Literature DB >> 9677290

The entericidin locus of Escherichia coli and its implications for programmed bacterial cell death.

R E Bishop1, B K Leskiw, R S Hodges, C M Kay, J H Weiner.   

Abstract

Antidote/toxin gene pairs known as "addiction modules" can maintain plasmids in bacterial populations by means of post-segregational killing. However, several chromosome-encoded addiction modules may provide an entirely distinct function in the programmed cell death of moribund subpopulations under starvation conditions. We now report a novel chromosomal bacteriolytic module of Escherichia coli called the entericidin locus, which is activated in stationary phase under high osmolarity conditions by sigmaS and simultaneously repressed by the osmoregulatory EnvZ/OmpR signal transduction pathway.
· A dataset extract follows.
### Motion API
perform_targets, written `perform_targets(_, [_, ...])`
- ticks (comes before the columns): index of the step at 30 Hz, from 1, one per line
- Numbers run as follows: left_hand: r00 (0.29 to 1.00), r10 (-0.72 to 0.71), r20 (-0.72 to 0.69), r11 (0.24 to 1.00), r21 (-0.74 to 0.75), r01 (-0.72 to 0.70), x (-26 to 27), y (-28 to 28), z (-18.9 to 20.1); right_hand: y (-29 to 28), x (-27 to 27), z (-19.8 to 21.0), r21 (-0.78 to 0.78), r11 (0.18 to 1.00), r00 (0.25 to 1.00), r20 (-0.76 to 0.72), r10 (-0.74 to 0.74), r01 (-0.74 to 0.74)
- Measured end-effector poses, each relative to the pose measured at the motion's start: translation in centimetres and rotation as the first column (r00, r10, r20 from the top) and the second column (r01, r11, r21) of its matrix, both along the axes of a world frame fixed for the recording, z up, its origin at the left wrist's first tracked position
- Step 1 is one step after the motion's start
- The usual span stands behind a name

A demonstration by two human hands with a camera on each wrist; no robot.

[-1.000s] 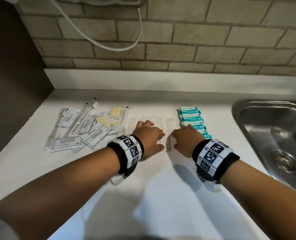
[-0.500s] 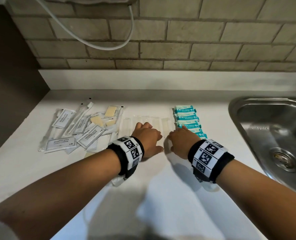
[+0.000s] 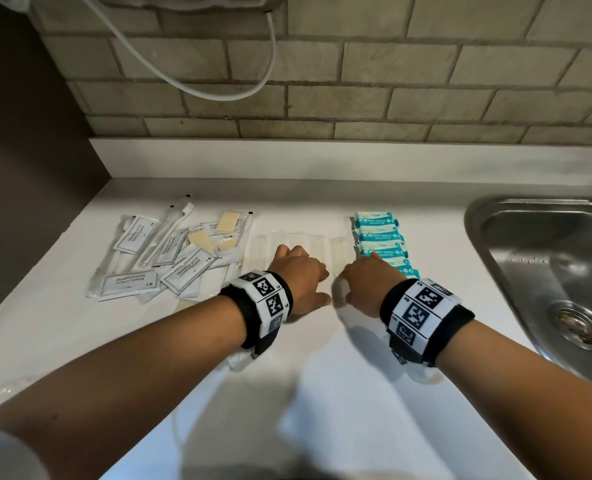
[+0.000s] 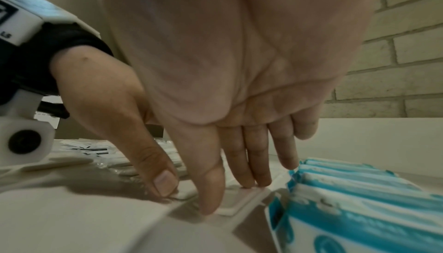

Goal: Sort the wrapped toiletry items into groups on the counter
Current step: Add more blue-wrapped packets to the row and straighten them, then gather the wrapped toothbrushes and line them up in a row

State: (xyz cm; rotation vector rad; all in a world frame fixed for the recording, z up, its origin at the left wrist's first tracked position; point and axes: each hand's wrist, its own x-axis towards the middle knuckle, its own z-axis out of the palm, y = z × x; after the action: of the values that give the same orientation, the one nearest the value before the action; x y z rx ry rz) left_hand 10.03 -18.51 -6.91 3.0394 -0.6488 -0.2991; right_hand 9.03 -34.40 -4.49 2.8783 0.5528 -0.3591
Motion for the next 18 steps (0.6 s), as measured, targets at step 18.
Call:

The entericidin locus encodes tandem paralogous genes (ecnAB) and directs the synthesis of two small cell-envelope lipoproteins. An attenuator precedes ecnA and an ompR-sensitive sigmaS promoter governs expression of ecnB. The entericidin A lipoprotein is an antidote to the bacteriolytic lipoprotein entericidin B. The entericidins are predicted to adopt amphipathic alpha-helical structures and to reciprocally modulate membrane stability. The entericidin locus is not present on any known plasmids, but is conserved in the homologous region of the Citrobacter freundii chromosome. Although the cloned C. freundii entericidin locus is expressed in E. coli independently of ompR, it carries an additional ompR-like gene called ecnR. The organization of the entericidin locus as a chromosomal antidote/toxin gene pair, which is regulated by both positive and negative osmotic signals during starvation, is consistent with an emerging paradigm of programmed bacterial cell death. Copyright 1998 Academic Press.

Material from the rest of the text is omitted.